Directions for this task: An exact reproduction of the listing is wanted, with the pictures dropped.

Stored data:
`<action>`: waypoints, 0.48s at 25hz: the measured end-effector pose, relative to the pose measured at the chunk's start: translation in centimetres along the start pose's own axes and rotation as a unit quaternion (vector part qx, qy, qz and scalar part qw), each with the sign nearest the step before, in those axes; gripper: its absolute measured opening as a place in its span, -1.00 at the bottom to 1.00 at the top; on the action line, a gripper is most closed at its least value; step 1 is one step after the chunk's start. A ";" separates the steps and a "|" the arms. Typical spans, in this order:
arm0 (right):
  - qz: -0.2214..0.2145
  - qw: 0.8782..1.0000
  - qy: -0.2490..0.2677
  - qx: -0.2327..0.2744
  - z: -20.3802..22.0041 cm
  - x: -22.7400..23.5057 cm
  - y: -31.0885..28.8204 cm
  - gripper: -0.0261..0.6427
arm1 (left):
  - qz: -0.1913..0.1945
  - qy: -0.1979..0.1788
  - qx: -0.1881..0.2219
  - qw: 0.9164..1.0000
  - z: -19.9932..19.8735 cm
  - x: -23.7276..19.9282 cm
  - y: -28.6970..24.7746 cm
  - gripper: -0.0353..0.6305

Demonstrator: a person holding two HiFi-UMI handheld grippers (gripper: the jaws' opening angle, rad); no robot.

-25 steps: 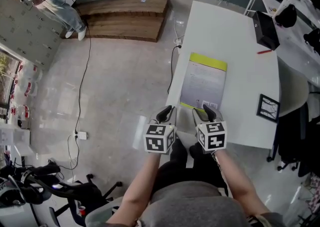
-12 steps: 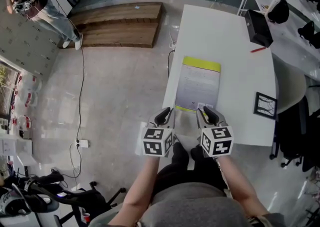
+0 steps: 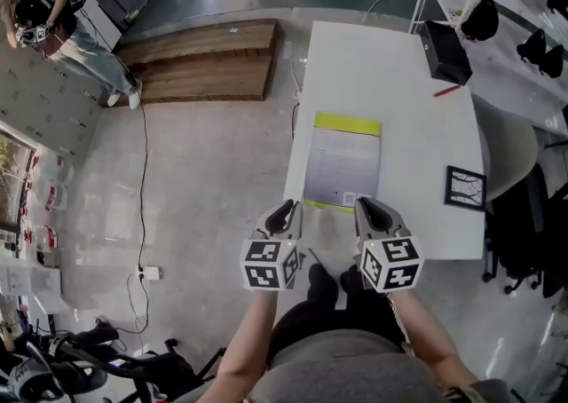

Reply to the task:
`<action>`: waypoints, 0.48s at 25hz: the measured end-effector pose, relative to the pose measured at the chunk's start: translation in centimetres along the start pose's own axes and rotation as a unit quaternion (vector part qx, qy, qz and scalar part qw), each with the sign nearest the step before, in those axes; gripper: its absolute measured opening as a place in its span, -1.00 at the bottom to 1.00 at the top; on the action line, a gripper is most closed at its least value; step 1 is one step after the chunk's start. A ";" separates the steps and a "|" the arms. Typical spans, in this order:
arm0 (right):
  - qz: -0.2214..0.2145
  - qw: 0.8782..1.0000
  - qy: -0.2490..0.2677
  - qx: -0.2327..0.2744
  - z: -20.3802..22.0041 cm
  - x: -22.7400..23.5057 cm
  - y: -31.0885..28.8204 cm
  - gripper: -0.0261..0.6427
arm1 (left):
  - qz: -0.1913..0.1945
  - qy: -0.1979..0.1788
  - qx: -0.1881..0.2219
  - qw: 0.9164..1.0000
  - z: -19.9932..19.8735 cm
  - x: -23.7276..19.9282 cm
  - y: -28.6970..24.7746 cm
  - gripper: -0.0353..0.6305

Demonstrator: a person holding two HiFi-UMI handheld grippers (gripper: the jaws' opening angle, rad); no robot.

-25 steps: 
-12 steps: 
+0 steps: 

The answer has been given, and the exercise is complete.